Synergistic Effect of Metal–Organic Frameworks and Metal Oxides for Ultrasensitive and ppb-Level NO 2 Detection at High Humidity

Efficient NO₂ gas sensors are critical for environmental monitoring and industrial safety. However, the design of reliable NO₂ sensing materials with high activity and moisture resistance remains a challenge, primarily due to limited active sites and interference from high air humidity. In this paper, SnO₂/ZIF-8 nanocomposites were prepared by leveraging the inherent moisture resistance and abundant active sites of ZIF-8 nanoparticles, as well as the good electronic migration capabilities of SnO₂ nanospheres.
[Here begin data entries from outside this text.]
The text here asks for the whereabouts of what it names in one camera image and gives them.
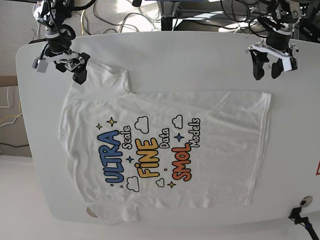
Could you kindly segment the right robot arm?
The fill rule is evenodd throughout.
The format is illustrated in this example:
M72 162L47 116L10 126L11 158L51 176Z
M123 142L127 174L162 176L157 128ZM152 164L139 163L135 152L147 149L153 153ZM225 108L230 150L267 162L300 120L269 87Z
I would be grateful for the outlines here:
M77 84L82 85L86 81L91 56L71 49L76 33L64 21L72 17L72 12L86 10L94 3L91 0L85 5L75 6L73 0L40 0L34 4L33 17L44 26L46 44L40 55L34 58L33 69L45 73L49 63L54 63L58 71L73 73L72 79Z

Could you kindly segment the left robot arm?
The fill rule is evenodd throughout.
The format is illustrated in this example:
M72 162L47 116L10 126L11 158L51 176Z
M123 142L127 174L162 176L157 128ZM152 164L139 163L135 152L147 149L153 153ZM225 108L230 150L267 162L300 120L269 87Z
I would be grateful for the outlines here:
M290 43L296 24L302 18L300 4L292 0L266 1L267 12L254 17L267 32L260 37L260 41L250 45L246 52L251 55L253 76L259 81L264 77L264 64L270 60L268 55L277 58L271 66L271 77L278 78L283 72L295 71L299 68L296 53L299 51L296 44Z

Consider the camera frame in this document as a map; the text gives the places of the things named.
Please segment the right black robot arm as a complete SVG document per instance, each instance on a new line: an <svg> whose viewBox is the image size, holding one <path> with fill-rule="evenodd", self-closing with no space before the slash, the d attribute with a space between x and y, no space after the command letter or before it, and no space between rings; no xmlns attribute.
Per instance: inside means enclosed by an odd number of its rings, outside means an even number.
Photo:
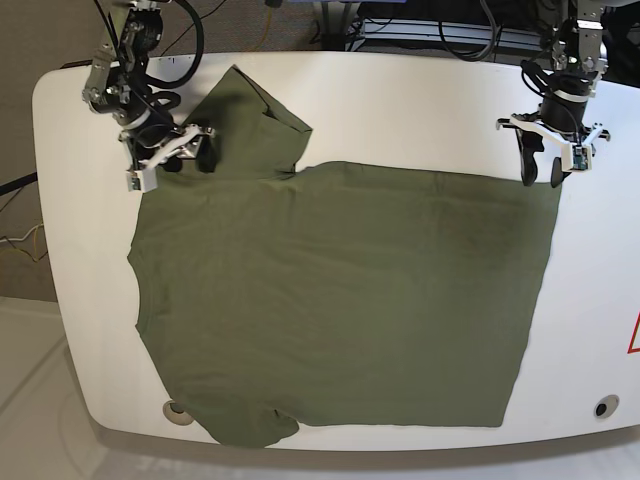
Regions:
<svg viewBox="0 0 640 480"><path fill-rule="evenodd" d="M192 79L204 55L202 21L189 2L177 3L195 27L196 49L189 68L175 80L162 80L147 73L150 52L163 36L163 4L94 3L105 33L92 57L82 99L92 112L115 119L132 173L156 167L178 172L187 160L194 161L199 171L211 173L216 164L214 130L205 122L180 125L172 115L172 110L181 104L177 89Z"/></svg>

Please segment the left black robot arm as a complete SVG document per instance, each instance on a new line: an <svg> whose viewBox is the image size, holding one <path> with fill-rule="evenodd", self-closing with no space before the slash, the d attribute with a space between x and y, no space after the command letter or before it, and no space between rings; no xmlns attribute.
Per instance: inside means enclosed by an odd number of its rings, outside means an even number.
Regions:
<svg viewBox="0 0 640 480"><path fill-rule="evenodd" d="M552 70L546 72L536 60L521 63L521 79L541 98L533 113L513 114L496 122L498 129L516 134L520 153L521 181L530 187L538 176L535 155L544 142L560 151L552 164L550 184L556 188L574 173L592 169L594 143L609 141L611 134L598 122L583 123L587 104L608 68L601 19L604 6L597 1L568 1L550 44Z"/></svg>

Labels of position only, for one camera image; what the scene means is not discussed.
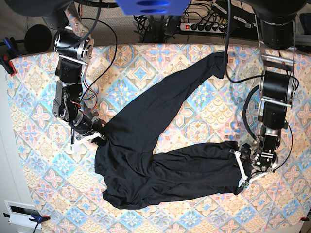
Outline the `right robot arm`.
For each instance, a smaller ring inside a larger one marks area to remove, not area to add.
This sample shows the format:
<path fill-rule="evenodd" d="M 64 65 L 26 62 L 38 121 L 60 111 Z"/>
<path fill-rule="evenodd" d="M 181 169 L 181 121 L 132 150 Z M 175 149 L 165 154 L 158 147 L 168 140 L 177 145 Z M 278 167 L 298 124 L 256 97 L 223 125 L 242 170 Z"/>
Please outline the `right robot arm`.
<path fill-rule="evenodd" d="M 73 2 L 67 3 L 43 18 L 45 23 L 57 30 L 54 51 L 59 56 L 55 74 L 56 83 L 53 114 L 71 127 L 71 144 L 90 141 L 101 145 L 102 121 L 82 110 L 83 80 L 91 59 L 94 40 L 84 26 Z"/>

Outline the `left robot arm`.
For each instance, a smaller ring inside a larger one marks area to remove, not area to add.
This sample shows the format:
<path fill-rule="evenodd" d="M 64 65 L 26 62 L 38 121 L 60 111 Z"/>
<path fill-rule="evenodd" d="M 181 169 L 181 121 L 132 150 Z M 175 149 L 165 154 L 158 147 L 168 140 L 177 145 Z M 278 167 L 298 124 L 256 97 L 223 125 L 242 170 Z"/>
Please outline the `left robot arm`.
<path fill-rule="evenodd" d="M 242 176 L 239 186 L 243 188 L 280 167 L 276 151 L 281 143 L 282 129 L 288 128 L 286 113 L 293 105 L 299 86 L 294 76 L 294 57 L 286 58 L 280 53 L 286 49 L 296 51 L 295 21 L 271 23 L 255 16 L 255 22 L 263 72 L 259 85 L 251 90 L 247 100 L 259 91 L 261 129 L 254 136 L 253 147 L 243 144 L 234 152 Z"/>

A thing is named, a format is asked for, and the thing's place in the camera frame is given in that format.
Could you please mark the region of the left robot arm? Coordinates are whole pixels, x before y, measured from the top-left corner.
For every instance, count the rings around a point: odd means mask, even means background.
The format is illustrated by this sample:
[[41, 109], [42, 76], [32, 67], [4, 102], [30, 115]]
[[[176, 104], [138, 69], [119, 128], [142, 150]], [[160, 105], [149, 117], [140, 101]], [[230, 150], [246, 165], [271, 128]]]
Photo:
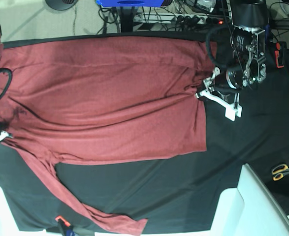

The synergistic effect between metal-organic frameworks and metal oxides enables the gas sensor to show an impressive response (R_g/R_a = 85.95) to 1 ppm of NO₂ even in high-humidity conditions, with good selectivity. Additionally, the SnO₂/ZIF-8 composite-based chemiresistive sensors exhibit a low limitation of detection (11 ppb), fast response/recovery time (57/75 s), and excellent long-term stability (over 35 days), rendering them highly suitable for practical NO₂ detection. Density functional theory (DFT) calculations have demonstrated that the loading of ZIF-8 nanoparticles can enhance the adsorption effect as well as promote charge transfer between NO₂ molecules and the SnO₂ nanospheres. The synthesis of this composite material provides new ideas for improving the detection ability of NO₂ at high humidity.